2020 10-October
Content to feature:
Recently at work, I've been building some bespoke machine learning models (autoregressive hidden Markov models and graph neural networks) for scientific problems that we encounter. In building those bespoke models, because we aren't using standard reference libraries, we have to build the model code from scratch. Since it's software, it needs tests, and Jeremy Jordan has a great blog post on how to effectively test ML systems. Definitely worth a read in my opinion.
In his Medium article, Gonzalo Ferreiro Volpi shares some fundamentals software skills for data scientists. For those of you who want to invest in levelling up your code-writing skills to reap multiplicative dividends in time saved, frustrations avoided and happiness, come check it out.
In her blog post, Shreya Shankar has some extremely valuable insights into the practice of making ML useful in the real world, which I absolutely agree with. One, in particular, being the quote:
Outside of ML classes and research, I learned that often the most reliable way to get performance improvements is to find another piece of data which gives insight into a completely new aspect of the problem, rather than to add a tweak to the loss. Whenever model performance is bad, we (scientists and practitioners) shouldn’t only resort to investigating model architecture and parameters. We should also be thinking about “culprits” of bad performance in the data.
With that little teaser, I hope this gives you enough impetus to read it. :)

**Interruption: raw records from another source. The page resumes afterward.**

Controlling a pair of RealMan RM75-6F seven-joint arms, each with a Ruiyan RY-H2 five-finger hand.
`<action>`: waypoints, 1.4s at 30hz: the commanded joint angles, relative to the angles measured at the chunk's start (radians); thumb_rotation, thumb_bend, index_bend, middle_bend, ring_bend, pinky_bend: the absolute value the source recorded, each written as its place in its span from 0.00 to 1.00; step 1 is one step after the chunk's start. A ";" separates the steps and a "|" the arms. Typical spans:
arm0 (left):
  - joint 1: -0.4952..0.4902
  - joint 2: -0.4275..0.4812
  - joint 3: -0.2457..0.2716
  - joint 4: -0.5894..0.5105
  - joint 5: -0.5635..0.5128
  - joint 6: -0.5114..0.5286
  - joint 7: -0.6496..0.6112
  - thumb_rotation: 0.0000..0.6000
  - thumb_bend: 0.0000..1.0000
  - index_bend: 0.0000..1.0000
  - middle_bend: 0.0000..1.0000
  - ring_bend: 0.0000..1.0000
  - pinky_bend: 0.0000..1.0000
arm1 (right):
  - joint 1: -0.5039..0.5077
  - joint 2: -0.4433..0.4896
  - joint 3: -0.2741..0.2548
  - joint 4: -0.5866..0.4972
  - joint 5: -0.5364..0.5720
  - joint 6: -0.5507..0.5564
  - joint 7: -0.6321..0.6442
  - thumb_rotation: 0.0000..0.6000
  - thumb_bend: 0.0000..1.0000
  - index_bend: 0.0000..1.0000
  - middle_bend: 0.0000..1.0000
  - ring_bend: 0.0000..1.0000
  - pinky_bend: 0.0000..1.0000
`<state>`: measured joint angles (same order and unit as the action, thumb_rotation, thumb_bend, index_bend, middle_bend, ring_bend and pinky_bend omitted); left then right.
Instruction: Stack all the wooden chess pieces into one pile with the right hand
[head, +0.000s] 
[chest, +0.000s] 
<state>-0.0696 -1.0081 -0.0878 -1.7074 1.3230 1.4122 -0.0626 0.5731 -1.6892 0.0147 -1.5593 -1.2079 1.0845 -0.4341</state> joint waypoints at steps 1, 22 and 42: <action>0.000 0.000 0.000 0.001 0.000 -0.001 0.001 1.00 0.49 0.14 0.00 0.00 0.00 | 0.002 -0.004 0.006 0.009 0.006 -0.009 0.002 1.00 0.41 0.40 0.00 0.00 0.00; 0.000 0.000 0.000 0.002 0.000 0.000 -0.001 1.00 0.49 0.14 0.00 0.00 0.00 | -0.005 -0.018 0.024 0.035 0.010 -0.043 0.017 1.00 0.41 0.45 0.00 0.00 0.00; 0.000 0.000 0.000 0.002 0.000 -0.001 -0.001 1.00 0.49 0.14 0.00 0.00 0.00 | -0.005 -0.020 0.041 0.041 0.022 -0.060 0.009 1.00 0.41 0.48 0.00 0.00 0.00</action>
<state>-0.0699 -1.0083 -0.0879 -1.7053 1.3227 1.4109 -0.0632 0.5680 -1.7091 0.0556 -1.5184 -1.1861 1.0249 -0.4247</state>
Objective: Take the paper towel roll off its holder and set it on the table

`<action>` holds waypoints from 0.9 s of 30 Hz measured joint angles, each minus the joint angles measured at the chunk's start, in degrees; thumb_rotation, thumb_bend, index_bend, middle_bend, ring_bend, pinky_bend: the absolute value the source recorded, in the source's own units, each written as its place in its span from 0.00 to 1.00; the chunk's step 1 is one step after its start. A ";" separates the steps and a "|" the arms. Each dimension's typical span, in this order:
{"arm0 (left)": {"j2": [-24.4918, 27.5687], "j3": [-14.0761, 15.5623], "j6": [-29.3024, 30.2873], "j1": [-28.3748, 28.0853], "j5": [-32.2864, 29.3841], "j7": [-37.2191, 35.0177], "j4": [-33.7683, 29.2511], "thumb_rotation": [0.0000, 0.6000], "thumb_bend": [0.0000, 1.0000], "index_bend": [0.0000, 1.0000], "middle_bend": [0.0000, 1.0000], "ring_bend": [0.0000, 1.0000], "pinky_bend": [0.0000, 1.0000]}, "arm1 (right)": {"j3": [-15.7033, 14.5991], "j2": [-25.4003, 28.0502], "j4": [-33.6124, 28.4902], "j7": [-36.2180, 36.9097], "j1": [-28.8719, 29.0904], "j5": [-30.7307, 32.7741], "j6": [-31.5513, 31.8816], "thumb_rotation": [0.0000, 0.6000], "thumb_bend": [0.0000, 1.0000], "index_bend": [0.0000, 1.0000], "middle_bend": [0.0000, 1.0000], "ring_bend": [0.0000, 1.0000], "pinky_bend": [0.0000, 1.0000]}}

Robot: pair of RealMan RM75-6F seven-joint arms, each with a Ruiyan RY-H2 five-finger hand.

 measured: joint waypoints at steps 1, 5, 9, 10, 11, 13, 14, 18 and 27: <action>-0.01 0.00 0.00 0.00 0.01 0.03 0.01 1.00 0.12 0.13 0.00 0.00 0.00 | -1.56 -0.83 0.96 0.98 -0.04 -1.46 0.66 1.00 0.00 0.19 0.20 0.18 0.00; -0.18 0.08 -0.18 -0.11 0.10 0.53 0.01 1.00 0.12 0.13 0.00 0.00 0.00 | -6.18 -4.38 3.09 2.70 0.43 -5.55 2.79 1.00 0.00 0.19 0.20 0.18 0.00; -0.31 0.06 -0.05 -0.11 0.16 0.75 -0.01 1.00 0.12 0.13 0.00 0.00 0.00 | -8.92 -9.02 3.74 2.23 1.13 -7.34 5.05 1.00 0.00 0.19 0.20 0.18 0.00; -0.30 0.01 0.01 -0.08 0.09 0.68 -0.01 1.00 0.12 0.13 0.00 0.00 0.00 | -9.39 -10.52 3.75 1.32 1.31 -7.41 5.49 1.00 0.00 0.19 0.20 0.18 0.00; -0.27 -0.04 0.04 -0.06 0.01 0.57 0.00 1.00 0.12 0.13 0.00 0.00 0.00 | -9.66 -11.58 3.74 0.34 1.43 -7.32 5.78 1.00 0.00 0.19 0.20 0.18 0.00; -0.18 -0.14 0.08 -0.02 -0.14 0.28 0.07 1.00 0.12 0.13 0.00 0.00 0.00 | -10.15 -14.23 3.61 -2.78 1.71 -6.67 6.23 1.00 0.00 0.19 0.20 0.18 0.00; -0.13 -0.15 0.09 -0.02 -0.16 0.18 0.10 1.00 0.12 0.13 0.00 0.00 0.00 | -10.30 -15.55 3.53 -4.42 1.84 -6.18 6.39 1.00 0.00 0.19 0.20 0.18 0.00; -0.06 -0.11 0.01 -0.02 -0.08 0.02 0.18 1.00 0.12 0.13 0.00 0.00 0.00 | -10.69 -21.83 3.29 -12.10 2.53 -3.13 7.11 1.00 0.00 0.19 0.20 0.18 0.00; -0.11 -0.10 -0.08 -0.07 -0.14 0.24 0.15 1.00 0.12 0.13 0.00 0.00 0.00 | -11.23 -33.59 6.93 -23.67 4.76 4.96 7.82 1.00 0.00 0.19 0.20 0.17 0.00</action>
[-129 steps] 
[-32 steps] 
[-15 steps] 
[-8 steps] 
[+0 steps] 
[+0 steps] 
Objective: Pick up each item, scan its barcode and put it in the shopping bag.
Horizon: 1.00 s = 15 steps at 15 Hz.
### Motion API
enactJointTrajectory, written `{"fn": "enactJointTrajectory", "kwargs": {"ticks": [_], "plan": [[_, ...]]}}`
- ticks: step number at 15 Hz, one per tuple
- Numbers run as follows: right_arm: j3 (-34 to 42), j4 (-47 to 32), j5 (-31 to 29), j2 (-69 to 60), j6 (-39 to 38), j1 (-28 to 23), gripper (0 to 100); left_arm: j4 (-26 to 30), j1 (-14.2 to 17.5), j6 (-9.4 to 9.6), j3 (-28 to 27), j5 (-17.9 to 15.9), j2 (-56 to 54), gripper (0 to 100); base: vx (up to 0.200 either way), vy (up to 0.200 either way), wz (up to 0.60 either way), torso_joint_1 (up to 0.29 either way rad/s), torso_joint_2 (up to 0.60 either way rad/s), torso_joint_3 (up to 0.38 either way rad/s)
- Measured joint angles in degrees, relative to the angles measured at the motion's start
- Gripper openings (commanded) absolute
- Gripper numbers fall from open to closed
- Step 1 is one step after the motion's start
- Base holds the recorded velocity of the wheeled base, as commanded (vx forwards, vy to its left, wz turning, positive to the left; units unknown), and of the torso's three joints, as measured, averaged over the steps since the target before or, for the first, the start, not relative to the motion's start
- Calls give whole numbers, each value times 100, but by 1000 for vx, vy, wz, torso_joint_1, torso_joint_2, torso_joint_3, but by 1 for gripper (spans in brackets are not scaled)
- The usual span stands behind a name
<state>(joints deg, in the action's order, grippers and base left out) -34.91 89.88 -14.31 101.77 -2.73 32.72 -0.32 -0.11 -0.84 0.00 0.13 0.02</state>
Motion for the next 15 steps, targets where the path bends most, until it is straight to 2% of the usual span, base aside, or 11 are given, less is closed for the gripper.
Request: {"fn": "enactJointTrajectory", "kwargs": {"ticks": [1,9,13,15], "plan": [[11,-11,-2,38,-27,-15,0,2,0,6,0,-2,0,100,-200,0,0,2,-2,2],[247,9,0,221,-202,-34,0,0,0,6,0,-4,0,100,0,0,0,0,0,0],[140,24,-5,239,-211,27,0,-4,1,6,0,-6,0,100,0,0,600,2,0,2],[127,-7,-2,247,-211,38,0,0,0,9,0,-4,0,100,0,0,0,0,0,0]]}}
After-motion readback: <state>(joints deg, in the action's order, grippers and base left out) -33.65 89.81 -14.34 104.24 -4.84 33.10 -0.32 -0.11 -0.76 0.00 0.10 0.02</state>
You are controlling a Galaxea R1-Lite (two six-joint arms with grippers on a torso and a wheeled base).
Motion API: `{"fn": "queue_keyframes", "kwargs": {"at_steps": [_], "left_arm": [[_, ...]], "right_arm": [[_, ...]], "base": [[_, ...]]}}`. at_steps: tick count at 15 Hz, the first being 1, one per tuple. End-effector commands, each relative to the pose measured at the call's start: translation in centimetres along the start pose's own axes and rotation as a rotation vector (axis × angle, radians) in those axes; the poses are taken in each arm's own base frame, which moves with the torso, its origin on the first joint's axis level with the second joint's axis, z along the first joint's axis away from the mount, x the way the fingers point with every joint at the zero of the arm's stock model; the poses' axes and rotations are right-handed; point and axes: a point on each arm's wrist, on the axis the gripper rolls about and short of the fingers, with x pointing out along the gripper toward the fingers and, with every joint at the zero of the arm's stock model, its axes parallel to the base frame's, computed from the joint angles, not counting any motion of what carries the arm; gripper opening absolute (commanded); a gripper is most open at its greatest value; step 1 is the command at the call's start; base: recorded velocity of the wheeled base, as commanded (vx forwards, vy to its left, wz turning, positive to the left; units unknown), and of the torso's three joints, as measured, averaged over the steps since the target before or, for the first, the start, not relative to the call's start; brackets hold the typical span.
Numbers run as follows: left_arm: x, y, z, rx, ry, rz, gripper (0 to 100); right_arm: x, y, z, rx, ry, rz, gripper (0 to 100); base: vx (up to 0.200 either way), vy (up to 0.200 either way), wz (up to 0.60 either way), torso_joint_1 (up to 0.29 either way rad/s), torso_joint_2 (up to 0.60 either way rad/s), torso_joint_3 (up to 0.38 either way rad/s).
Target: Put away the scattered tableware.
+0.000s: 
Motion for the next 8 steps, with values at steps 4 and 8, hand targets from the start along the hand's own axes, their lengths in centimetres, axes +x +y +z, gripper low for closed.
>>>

This article is one that is topical and relevant. I also appreciated the illustrations put in there. Also, it's a blog post that highlights a really powerful model -- where powerful doesn't mean millions of parameters, but rather conceptually simple, easy to communicate, broadly applicable, and intensely relevant for the times. Aatish Bhatia has done a tremendously wonderful job here with this explanation. It's a technical masterpiece.
Finally, some more humour from the ever on fire Kareem Carr :).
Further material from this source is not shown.